Nevertheless, even if a significant period passes before the emergence of the subsequent revolutionary health capability, Caldbeck and Desai assert that consumers can anticipate Apple integrating health-related technology into its diverse array of devices as well.
“Our efforts are concentrated on developing inventive, smart functionalities that provide individualized understanding via offerings such as the Apple Watch, AirPods, and iPhone, thereby profoundly transforming the notion of preventative care by making health data universally accessible,” states Desai.
“Considering our accomplishments in auditory wellness with AirPods, and indeed what we achieved many years prior by utilizing your iPhone to monitor movement parameters, a substantial amount remains achievable with the gadgets accompanying you daily,” Caldbeck further remarks. “This represents an area where we intend to persistently allocate resources to broaden the positive influence for a greater number of individuals through an expanded range of our offerings.”

Within Optimizer, I frequently express regret regarding how, over the past few years, well-being tendencies appear to be shaping health technology in a suboptimal fashion.

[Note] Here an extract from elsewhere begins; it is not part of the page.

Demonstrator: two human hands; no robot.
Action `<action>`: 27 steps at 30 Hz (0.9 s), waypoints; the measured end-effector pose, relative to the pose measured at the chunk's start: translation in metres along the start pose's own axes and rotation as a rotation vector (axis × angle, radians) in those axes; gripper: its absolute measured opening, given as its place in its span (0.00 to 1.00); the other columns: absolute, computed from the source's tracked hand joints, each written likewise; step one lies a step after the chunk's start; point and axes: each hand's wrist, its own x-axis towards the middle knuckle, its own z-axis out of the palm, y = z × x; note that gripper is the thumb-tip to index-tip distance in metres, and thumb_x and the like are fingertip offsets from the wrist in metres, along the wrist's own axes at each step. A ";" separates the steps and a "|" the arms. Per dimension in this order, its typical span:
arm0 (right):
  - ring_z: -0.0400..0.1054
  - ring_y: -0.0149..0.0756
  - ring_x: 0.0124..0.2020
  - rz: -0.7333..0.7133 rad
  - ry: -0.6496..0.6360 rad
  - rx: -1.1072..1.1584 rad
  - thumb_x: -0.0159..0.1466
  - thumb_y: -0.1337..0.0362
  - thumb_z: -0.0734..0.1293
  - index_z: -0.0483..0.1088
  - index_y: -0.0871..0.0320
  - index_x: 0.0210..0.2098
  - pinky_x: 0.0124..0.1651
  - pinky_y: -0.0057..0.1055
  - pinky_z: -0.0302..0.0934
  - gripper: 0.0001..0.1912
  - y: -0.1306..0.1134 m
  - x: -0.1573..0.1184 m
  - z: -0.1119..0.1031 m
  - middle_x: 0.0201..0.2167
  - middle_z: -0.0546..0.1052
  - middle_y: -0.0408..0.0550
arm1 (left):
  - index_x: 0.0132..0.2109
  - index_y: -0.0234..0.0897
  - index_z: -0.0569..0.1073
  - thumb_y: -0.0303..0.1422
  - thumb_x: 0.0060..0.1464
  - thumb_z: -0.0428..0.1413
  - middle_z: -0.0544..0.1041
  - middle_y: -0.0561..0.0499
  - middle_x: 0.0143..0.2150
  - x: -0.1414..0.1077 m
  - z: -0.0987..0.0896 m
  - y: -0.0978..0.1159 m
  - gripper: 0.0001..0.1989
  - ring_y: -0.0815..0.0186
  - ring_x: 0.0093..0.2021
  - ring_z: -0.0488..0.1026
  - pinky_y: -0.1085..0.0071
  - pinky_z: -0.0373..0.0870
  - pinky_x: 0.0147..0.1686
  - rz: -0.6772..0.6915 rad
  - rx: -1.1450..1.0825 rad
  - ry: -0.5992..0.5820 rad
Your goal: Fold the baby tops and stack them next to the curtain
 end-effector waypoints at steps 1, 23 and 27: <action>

The progressively indistinct boundary between general wellness and medical technology truly causes me sleepless nights, particularly as health tech firms commence advocating in Washington for less stringent wearable device rules. In my capacity as an evaluator, I have also penned a considerable amount on how Apple Watch and health enhancements can strike one as repetitive, notably when other technology enterprises have “preceded them.” Observing this domain, I remain uncertain which methodology will ultimately prevail. Will it be Apple’s more deliberate, expansive, yet academically stringent method — or that of the nascent companies pursuing fashionable wellness fads, relying on AI-driven customization to herald a fresh epoch of health technology? However, if one certainty exists, it is that Apple stands as an infrequent corporation capable of taking its leisure.